Fiction Reviews


The Atlas Six

(2021) Olivie Blake, Tor, £16.99, hrdbk, 374pp, ISBN 978-1-529-09523-4

 

This book generated enormous hype after being self-published by the author on Tiktok, and drawing over fifteen million views. This led to a fierce bidding war by several publishers, with Tor Books emerging victorious. The big question for readers is whether the hype was worth it. After my reading I have to say regrettably not.

The book has a fabulous premise and sets its case out well in the opening chapters, but sadly fails to maintain momentum.

In a world dominated by powerful magicians, a secret society has been secretly protecting the contents of the Library of Alexandria, believed lost to a fire millennia ago. A mysterious figure, Atlas Blakely, (the Atlas of the title), approaches six such super-powered mages with an invitation to train as security staff for the library, currently housed in a London mansion. Of the six, one will be eliminated by the end of the training programme. Only two of the six know each other already.

Problems abound as soon as the sextet take up the offer. None of them seems to realize what the ‘elimination’ will involve until late on though it is spelt out blatantly obviously early on. Someone will have to die.

None of the characters, including the Six, Atlas and his deputy, Dalton, are remotely likable. Nor is it really clear precisely what powers and characteristics each has, as they seem to generate whatever energy and power is needed at any given point in the narrative. There is an empath, two characters who can rearrange atoms and even distort time, A mind manipulator who seems to also be a Succubus, and a character who can communicate with plants and flowers.

There is remarkably little action, magical or otherwise for a 370-page novel. Characters talk, argue, hold meandering philosophical dialogues, speculate, and, given how dysfunctional they appear to one another, they also do a great deal of bed hopping. Everyone (except Atlas) seems to sleep with everyone at some point. Even in a key action event early on when the library is raided and the six defend it, there are breakaways to more philosophical reflection, breaking up any sense of suspense and rarely adding anything to a narrative flow of any kind.

The library is run by a restrictive elite, but a rival group seek to expose the continued existence of the library and share its wisdom with the World. It is never explained why this isn’t done freely, and the few works mentioned as being on the library shelves are contemporary, not guarded masterworks from antiquity.

We never get a tour of the library, or learn much about its members. Only one conversation is held between one of the six apprentices and a library card bearer.
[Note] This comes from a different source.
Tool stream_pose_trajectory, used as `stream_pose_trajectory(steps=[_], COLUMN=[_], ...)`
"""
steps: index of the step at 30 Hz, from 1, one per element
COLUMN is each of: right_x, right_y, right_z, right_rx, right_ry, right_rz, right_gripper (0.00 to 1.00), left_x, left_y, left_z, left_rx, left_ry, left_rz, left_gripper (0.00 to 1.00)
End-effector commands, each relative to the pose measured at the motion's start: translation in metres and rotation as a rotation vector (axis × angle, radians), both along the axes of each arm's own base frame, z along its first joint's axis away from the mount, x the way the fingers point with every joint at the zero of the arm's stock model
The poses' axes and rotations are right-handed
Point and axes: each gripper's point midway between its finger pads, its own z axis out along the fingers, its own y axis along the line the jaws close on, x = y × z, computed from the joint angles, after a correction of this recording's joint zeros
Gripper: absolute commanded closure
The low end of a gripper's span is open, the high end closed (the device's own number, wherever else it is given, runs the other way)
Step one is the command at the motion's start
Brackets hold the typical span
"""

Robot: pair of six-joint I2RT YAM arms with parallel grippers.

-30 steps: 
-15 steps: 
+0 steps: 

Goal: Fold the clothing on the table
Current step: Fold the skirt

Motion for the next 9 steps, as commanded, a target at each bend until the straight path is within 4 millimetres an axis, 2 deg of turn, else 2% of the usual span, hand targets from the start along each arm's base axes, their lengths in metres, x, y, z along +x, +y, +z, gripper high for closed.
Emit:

We are never told who has access to the library, how they found out about it or how they are screened if at all to tell if they are agents from the opposing faction, who ought to just get a library card and either photocopy or steal the books to share with the rest of us instead of conducting magician-led midnight commando raids.

Security wise, the library mansion is a sieve, with one of the six chosen protectors even unwittingly bringing in characters who travel within his mind, a powerful witch and a mermaid creature who might be his estranged child.

The narrative gets extremely convoluted and much of the seemingly profound discussion goes precisely nowhere. The characters are so weakly defined that at times it is easy to forget who is who and which one is pontificating about what. Two further books are in the offing in a work that is likely to divide fans into Marmite factions, with some seeing a classic fantasy while others see the worst indulgent excesses of the E. L. James Fifty Shades of Grey novels from 2011 onwards.